The following is a list I made for Food Digital in September, 2013:
With approximately 100 working distilleries in Scotland, whittling them down to a Top Ten list is no easy feat. Someone’s favorite will be omitted, another’s will be ranked too low. While there’s an imprecise science involved in formulating any Top Ten list the following ten distilleries stand out for reasons of consistent quality, competitive pricing, connectivity with fans, and innovation. Apologies if the following leaves you with a serious case of the vapors. Best to reach for your favorite dram in that instance.
10. Kilchoman - Since beginning production in June 2005, Islay’s Kilchoman distillery has impressed with a young, oily spirit that is mostly matured in first fill ex-bourbon casks from Buffalo Trace. For their 100% Islay release the distillery malts their own barley grown in adjacent fields. Machir Bay is their first widely-available annual release.
9. Glenglassaugh - Since being reopened in 2008, Glenglassugh, situated on the edge of Scotland’s north shore, has excited whisky fans with a cask purchasing program, the launch of their first two new era whiskies, Revival and Evolution, and award winning older stock. A 50 Year Old is expected in 2014.

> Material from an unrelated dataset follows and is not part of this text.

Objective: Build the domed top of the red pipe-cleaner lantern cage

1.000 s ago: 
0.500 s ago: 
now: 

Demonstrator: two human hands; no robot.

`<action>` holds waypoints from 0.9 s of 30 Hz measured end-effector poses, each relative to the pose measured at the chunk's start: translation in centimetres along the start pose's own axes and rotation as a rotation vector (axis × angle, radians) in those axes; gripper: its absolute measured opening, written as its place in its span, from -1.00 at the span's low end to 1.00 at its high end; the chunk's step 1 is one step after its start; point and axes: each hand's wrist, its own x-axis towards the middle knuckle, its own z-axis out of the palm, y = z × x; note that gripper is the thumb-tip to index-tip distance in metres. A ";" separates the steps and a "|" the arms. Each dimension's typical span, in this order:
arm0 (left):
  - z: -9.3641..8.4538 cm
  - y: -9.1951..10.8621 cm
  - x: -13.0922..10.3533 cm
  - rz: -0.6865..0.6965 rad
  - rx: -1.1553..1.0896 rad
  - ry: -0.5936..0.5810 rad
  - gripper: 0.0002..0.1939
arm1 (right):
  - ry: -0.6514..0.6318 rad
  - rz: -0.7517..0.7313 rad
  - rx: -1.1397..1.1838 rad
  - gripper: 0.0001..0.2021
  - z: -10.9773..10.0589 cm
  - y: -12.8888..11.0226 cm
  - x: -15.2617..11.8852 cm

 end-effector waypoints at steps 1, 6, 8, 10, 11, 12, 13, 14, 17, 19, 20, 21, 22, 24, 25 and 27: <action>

8. Bruichladdie - Despite being recently sold to Remy Cointreu for approximately $90 million, the previous regime, spearheaded by the legendary Jim McEwan, achieved a lot in their twelve years. The distillery now boasts three 10 Year Olds (lightly peated, peated, and heavily peated), a 16 Year Old, a bere barley release, and several special offerings. Their anaerobic digester converts yeast waste to methane which provides energy for the distillery.
7. Springbank - One of a handful of remaining Campeltown distilleries, Springbank has been owned by the Mitchell family since 1837. Turning out the world’s first organic single malt in 1997 and launching a 36 Year Old made from local barley in 2001 shows the innovative spirit at the heart of the distillery. Springbank now releases their traditional single malt, a peated version (Longrow) and a triple distilled version (Hazelburn).
6. Lagavulin - One of two Islay distilleries owned by Diageo, Lagavulin, on Islay’s south shore, consistently produces excellent whisky. Their standard 16 Year Old is partnered by an annual 12 Year Old cask strength release and a Distiller’s Edition bottling while an occasional 21 Year Old (released in 2007 and 2012) gives Lagavulin lovers something worth eagerly anticipating.
5. Balvenie - Speyside’s venerable Balvenie distillery has benefitted from having the steady hand of David Stewart, Malt Master, at the helm since 1962. Balvenie malts 15% of their own barley and turns out one of the finest 30 Year Olds in the business. The recent batch releases of Tun 1401 have reinvigorated an already award worthy line-up.
4. Ardbeg - What hasn’t already been said about Ardbeg by their many legions of fans? Since being reborn in 1997 they’ve opened a beautiful visitor center, launched the Ardbeg Committee, shared their journey to a 10 Year Old with a series of 6-9 Year Old bottlings, and in 2012 launched a global Ardbeg Day. Unique annual releases are highly anticipated by the Ardbeg faithful.
3. Highland Park - Scotland’s northenmost distillery, perched on craggy Orkney, produces what many consider to be the best 18 Year Old and 21 Year Old on the market. Hjarta, a limited release that celebrated the refurbishment of the distillery’s visitor center, remains one of my favorite sherried whiskies of the last twenty years.
2. Glenfarclas - Proudly family owned across six generations, Speyside’s Glenfarclas distillery produces excellent sherried whisky without bluster or massive marketing campaigns. Ridiculously good and affordable whisky is the order of the day with the 105 Cask Strength (the world’s first commercially available cask strength whisky) remaining a necessity on any whisky lover’s shelf. An independently bottled 1953 cask is one of the finest whiskies I’ve ever tasted.
1. Arran - When spirit first ran at the Isle of Arran’s one and only distillery in 1995 the future looked bright. When the first whiskies were released between 1998 and 2002 the whisky world scratched its collective head and wondered what went wrong. Thankfully, an overhaul in management, including bringing James MacTaggart over from Bowmore helped right the ship and sent Arran on a course to greatness. The Icons of Arran series, launched in 2009 with exquisite packaging that held even more exquisite whisky helped put Arran squarely on the whisky map. Subsequent releases of Machrie Moor (peated) and Devil’s Punch Bowl (a vatting of older sherry casks with younger bourbon and some peated casks) has reaffirmed Arran’s status among the best of Scotland’s whisky producers. With a core line that includes a 10 Year Old, a cask strength 12 Year Old, and a 14 Year Old, Arran took the unusual step of launching a 16 Year Old (2013) and a 17 Year Old (2014) on the way to releasing the distillery’s standard 18 Year Old. The future outlook at Arran once again burns bright.